### Task goal
The reply should return the data in full, exactly as written.
Segment Start: Given material
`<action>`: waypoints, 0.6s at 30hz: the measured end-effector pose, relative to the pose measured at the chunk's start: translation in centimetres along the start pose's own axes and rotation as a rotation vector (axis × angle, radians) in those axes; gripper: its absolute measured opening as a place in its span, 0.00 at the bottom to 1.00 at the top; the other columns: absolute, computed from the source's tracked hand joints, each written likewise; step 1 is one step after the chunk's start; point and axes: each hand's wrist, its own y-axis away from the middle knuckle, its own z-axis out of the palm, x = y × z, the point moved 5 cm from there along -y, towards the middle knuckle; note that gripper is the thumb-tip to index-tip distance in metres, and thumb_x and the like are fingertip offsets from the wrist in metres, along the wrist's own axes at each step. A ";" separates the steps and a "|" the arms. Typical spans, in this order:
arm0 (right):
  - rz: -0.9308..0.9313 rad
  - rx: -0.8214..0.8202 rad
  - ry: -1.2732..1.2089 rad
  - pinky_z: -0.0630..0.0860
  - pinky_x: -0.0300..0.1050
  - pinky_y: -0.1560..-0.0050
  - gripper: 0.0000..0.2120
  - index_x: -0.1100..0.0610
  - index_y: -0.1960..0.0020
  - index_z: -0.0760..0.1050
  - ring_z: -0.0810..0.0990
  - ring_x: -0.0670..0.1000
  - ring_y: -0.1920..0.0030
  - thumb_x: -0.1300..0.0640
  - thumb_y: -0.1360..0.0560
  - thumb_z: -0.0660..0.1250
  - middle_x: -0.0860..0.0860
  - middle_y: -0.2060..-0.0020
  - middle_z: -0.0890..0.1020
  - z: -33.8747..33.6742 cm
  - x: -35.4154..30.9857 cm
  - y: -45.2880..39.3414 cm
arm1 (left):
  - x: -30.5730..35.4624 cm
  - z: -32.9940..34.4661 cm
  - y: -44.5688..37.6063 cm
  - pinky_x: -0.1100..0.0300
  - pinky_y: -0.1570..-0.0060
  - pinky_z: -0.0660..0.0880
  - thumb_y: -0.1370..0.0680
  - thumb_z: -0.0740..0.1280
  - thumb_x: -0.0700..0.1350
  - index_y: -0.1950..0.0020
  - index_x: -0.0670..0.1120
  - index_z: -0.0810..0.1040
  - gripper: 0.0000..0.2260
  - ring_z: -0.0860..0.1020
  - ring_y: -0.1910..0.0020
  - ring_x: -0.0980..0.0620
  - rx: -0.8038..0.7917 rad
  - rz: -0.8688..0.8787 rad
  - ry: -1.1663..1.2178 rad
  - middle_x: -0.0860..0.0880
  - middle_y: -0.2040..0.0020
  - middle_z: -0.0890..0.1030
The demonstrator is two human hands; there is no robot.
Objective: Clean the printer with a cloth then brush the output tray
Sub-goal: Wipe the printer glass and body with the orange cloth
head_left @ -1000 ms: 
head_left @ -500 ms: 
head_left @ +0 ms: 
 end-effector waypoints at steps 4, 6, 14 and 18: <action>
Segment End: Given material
### Result of this task
`<action>`: waypoints, 0.6s at 30hz: the measured end-effector pose, relative to the pose measured at the chunk's start: translation in centimetres along the start pose's own axes and rotation as a rotation vector (axis × angle, radians) in those axes; gripper: its absolute measured opening as a place in its span, 0.00 at the bottom to 1.00 at the top; the other columns: absolute, computed from the source's tracked hand joints, each written likewise; step 1 is one step after the chunk's start; point and axes: each hand's wrist, its own y-axis away from the middle knuckle, its own z-axis out of the palm, x = y × z, the point moved 5 cm from there along -y, towards the middle knuckle; note that gripper is the thumb-tip to index-tip distance in metres, and thumb_x and the like are fingertip offsets from the wrist in metres, along the wrist's own axes at each step. A ";" separates the steps and a "|" the arms. Typical spans, in this order:
arm0 (right):
  - rz: -0.9308..0.9313 rad
  - rx: -0.8214..0.8202 rad
  - ry: -1.2732..1.2089 rad
  - pinky_z: -0.0630..0.0860
  - pinky_x: -0.0300..0.1050
  - pinky_y: -0.1560..-0.0050
  - gripper: 0.0000..0.2120
  - index_x: -0.1100..0.0610
  - index_y: -0.1960..0.0020
  - index_z: -0.0760..0.1050
  - ring_z: -0.0810..0.0990
  - ring_x: -0.0670..0.1000
  - ring_y: -0.1920..0.0030
  - thumb_x: -0.1300..0.0640
  - thumb_y: -0.1360..0.0560
  - thumb_z: -0.0660..0.1250
  - middle_x: -0.0860..0.0860
  - middle_y: -0.2060..-0.0020
  - middle_z: -0.0890..0.1020
  - z: -33.8747..33.6742 cm
  - x: -35.4154..30.9857 cm
  - y: -45.2880..39.3414 cm
arm1 (left):
  - x: -30.5730..35.4624 cm
  - z: -32.9940..34.4661 cm
  - y: -44.5688..37.6063 cm
  - pinky_x: -0.1100..0.0300
  - pinky_y: -0.1570..-0.0060
  - pinky_z: -0.0660..0.0880
  - thumb_y: -0.1370..0.0680
  - thumb_z: -0.0740..0.1280
  - thumb_x: -0.0700..0.1350
  - index_y: -0.1950..0.0020
  - index_x: -0.0670..0.1120
  - index_z: -0.0810..0.1040
  - gripper: 0.0000..0.2260
  - ring_z: -0.0860..0.1020
  - ring_y: -0.1910..0.0020
  - ring_x: -0.0980..0.0620
  - rx: -0.8038..0.7917 rad
  - rz: -0.8688..0.8787 rad
  - ry: -1.1663..1.2178 rad
  - middle_x: -0.0860..0.0880
  - middle_y: -0.2040..0.0020
  - middle_z: -0.0890..0.1030
The demonstrator is two human hands; there is no robot.
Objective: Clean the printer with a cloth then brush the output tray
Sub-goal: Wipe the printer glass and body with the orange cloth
head_left @ -1000 ms: 
head_left @ -500 ms: 
head_left @ +0 ms: 
 end-effector waypoints at steps 4, 6, 14 and 18: <action>

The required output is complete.